CassandraSharp handles all of the connection management and pooling for you. All you have to do is run CassandraSharp.Config.XmlConfigurator.Configure(); one time per application. CassandraSharp will then open a connection for you as you need it. You should only call ClusterManager.Shutdown(); when the app is shutting down. Here is a snippet from the author of CassandraSharp:
Configure() must be called once and never more. If you want to shut
down all your clusters connections (let say your process is exiting),
then call Shutdown().
Shutdown() is shutting down all your connections and services for the
whole process - it might have bad impact on the rest of your
application if you are connecting to several clusters in the same
process.
Even if you are connecting to multiple clusters you should define them in the XML config and still only call Configure() one time. So here is an example setup.
Example XML Config
<CassandraSharp>
<Cluster name="Dev">
<Transport cl="ONE" cqlver="3.1.1" />
<Endpoints>
<Server>server1.test.com</Server>
</Endpoints>
</Cluster>
<Cluster name="Prod">
<Transport cl="ONE" cqlver="3.1.1" />
<Endpoints>
<Server>server1.test.com</Server>
<Server>server2.test.com</Server>
</Endpoints>
</Cluster>
</CassandraSharp>
Sample Code
Notice the static cluster. That will only exist one time in the application so you wont run into issues creating multiple instances.

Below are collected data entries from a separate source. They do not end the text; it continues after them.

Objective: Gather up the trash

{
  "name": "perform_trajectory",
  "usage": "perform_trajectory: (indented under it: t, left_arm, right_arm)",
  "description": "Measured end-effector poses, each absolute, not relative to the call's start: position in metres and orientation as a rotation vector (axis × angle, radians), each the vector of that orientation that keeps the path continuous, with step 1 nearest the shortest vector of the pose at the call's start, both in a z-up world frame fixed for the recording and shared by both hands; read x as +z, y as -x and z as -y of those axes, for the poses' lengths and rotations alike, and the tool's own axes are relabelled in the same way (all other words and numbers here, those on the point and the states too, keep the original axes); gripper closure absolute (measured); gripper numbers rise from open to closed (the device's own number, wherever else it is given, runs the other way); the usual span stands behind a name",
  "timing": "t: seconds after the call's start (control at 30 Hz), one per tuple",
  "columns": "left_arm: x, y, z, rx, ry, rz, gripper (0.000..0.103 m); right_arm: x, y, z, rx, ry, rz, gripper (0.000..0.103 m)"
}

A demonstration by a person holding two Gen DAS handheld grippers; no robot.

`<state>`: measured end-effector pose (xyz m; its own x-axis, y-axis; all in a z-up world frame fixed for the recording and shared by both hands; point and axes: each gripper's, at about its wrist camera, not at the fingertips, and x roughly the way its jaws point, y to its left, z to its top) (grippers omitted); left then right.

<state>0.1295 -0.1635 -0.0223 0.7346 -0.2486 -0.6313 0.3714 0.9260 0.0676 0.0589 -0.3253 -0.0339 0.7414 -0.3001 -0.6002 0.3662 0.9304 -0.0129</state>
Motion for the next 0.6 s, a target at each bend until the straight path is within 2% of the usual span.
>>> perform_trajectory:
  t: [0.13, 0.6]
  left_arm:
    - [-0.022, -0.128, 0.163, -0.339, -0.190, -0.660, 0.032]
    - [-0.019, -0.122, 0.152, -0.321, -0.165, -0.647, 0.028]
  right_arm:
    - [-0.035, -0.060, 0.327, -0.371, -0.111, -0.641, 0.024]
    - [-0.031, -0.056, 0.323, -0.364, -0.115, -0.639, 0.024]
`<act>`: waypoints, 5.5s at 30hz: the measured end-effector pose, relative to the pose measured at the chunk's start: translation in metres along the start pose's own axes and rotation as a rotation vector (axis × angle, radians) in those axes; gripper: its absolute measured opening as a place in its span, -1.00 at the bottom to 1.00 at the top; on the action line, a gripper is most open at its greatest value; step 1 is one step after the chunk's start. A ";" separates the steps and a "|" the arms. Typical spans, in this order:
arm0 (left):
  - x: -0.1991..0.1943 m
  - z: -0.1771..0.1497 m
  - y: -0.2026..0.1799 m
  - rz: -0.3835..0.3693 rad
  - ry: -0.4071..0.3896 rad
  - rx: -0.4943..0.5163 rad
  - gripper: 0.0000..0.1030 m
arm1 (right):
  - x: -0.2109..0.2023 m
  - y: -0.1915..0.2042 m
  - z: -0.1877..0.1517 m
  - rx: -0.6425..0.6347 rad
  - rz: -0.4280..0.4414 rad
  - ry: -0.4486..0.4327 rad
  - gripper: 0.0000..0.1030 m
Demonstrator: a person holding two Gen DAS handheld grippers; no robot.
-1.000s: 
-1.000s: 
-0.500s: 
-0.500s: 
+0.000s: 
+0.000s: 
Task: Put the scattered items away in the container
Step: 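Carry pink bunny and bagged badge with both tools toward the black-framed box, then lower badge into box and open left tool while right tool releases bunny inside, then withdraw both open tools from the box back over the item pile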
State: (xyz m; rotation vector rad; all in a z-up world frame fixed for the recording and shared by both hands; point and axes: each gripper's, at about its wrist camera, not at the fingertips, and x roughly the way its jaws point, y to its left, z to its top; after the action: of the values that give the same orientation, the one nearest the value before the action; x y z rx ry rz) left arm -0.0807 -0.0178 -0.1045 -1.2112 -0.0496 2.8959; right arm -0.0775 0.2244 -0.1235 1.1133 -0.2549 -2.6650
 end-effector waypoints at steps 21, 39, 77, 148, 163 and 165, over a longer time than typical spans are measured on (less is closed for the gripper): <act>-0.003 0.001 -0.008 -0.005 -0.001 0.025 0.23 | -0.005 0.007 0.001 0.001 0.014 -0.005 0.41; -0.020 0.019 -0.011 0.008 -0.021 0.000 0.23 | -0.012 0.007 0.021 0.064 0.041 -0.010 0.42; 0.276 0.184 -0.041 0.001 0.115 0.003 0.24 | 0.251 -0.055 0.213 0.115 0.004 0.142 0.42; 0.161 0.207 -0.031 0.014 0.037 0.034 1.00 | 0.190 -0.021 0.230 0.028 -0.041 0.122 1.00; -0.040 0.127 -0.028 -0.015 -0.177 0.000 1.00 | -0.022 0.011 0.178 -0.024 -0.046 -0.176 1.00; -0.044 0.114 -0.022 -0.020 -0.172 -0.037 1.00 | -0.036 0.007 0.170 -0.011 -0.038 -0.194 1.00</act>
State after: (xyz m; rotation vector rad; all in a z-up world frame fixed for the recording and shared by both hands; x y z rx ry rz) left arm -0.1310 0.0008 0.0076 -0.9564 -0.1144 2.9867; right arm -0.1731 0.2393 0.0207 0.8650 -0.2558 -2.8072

public interface IClusterFactory
{
ICluster GetCluster();
}
public class ClusterFactory : IClusterFactory
{
private static ICluster cluster;
public ICluster GetCluster()
{
if (cluster != null)
{
return cluster;
}
else
{
XmlConfigurator.Configure();
cluster = ClusterManager.GetCluster("Prod");
return cluster;
}
}
}
Then whenever you want to get a connection to Cassandra:
IClusterFactory factory = new ClusterFactory();
ICluster cluster = factory.GetCluster();
IPropertyBagCommand cmd = cluster.CreatePropertyBagCommand();
Don't worry about disposing or closing the cluster as that get's handled in CassandraSharp. Just do a ClusterManager.Shutdown() when the application shuts down.